(EXERCISE REQUIREMENTS):
Copy only this range: the line with "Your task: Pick" through the final line of the material, inclusive at both ends.
● ● ●
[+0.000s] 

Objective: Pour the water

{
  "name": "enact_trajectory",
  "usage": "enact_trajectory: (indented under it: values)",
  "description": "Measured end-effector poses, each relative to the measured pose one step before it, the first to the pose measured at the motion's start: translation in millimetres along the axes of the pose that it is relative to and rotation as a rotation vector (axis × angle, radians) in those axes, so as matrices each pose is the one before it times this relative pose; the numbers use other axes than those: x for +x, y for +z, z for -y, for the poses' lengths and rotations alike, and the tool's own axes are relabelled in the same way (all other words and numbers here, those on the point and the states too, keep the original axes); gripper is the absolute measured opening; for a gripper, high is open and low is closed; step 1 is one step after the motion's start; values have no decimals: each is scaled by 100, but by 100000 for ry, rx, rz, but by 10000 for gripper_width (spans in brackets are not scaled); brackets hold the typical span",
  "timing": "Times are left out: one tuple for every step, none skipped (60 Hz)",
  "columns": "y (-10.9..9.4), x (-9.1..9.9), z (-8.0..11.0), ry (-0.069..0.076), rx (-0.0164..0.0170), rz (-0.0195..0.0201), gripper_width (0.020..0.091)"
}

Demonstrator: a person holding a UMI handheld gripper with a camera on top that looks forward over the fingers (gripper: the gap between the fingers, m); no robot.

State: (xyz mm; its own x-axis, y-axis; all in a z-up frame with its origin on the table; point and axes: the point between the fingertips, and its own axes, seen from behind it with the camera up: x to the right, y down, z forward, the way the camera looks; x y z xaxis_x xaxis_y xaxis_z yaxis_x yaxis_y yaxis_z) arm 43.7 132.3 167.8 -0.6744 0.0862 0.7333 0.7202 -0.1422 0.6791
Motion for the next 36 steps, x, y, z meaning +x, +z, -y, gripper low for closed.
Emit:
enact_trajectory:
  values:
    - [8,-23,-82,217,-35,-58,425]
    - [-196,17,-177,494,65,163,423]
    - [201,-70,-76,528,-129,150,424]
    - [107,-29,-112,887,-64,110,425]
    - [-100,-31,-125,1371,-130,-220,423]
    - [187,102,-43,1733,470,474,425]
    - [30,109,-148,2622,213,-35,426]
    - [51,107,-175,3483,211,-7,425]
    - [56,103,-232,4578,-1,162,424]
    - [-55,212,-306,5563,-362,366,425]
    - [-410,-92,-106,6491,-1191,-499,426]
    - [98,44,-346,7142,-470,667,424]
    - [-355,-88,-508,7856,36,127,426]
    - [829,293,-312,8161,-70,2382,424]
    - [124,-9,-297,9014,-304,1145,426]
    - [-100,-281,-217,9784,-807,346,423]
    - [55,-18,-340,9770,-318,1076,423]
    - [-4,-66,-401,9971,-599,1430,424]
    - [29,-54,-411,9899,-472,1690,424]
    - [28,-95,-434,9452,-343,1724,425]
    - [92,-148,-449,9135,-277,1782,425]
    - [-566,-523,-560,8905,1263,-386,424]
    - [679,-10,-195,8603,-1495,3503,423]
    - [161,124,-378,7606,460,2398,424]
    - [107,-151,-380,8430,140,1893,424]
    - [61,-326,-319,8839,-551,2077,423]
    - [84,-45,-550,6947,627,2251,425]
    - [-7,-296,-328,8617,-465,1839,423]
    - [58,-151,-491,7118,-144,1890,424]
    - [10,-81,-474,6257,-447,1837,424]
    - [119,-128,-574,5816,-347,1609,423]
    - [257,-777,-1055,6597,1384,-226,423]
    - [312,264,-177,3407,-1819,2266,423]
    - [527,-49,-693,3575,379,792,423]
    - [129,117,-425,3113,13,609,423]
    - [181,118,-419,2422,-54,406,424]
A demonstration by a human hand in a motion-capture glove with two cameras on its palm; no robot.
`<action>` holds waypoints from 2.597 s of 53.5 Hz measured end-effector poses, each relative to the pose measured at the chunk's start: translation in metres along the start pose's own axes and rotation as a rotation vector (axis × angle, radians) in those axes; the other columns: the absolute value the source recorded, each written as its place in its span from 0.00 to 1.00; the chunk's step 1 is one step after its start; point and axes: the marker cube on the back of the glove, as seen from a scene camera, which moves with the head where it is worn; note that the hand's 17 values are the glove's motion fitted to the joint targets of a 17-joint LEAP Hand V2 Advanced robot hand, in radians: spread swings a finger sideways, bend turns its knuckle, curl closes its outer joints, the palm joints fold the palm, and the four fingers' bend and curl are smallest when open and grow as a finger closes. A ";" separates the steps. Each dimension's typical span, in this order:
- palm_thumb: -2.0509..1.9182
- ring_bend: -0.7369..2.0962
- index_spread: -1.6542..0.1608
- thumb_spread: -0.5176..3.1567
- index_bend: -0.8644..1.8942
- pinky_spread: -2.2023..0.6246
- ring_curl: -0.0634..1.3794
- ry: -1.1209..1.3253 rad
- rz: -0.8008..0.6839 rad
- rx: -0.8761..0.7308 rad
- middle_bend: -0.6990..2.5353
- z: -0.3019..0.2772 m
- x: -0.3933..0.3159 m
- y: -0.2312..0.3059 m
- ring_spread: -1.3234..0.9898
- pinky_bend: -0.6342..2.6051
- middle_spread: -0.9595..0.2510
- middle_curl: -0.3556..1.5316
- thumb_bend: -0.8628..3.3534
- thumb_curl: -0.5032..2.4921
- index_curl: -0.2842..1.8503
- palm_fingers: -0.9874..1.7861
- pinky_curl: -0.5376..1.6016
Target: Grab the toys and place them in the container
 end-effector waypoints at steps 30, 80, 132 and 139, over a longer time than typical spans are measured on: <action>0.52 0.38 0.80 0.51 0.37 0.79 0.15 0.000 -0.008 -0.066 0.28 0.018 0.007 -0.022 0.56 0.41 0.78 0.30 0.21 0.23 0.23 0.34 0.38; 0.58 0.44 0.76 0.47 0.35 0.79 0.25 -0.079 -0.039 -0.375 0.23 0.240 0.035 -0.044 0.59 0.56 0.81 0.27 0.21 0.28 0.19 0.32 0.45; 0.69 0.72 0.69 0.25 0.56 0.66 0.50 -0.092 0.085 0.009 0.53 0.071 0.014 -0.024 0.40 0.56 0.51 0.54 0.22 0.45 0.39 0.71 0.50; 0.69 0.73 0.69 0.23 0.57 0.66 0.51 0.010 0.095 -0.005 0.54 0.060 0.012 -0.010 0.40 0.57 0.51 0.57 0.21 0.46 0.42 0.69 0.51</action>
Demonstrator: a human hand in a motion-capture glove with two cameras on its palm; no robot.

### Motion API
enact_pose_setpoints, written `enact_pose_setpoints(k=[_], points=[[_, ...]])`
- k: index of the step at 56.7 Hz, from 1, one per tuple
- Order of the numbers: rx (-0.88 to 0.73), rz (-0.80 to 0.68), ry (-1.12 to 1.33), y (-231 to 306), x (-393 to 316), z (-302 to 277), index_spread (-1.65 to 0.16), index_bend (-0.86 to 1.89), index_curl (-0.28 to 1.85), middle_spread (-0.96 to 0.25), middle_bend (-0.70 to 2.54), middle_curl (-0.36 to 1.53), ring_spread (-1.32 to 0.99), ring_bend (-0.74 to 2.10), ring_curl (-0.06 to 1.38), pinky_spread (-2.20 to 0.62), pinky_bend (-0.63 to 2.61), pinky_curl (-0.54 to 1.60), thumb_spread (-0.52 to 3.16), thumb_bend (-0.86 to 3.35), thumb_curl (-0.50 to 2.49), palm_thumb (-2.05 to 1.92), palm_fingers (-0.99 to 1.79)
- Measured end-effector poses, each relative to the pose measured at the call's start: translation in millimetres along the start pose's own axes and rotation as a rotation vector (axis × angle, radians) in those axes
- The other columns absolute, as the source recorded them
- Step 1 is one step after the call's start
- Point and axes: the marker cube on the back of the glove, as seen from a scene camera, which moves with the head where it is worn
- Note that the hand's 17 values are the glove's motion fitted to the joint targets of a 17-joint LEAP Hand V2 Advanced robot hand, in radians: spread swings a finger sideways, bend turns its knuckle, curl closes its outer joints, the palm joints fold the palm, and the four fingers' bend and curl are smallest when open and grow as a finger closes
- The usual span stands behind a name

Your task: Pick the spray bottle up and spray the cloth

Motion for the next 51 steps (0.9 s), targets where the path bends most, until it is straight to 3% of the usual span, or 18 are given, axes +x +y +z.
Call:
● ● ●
(EXERCISE OUTPUT):
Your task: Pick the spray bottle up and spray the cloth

Motion for the next 51 steps (0.9 s), targets where the path bends most, until it is straight to 3% of the usual span, or 18 are given, axes +x +y +z.
Call:

The output is complete, and nothing more is needed.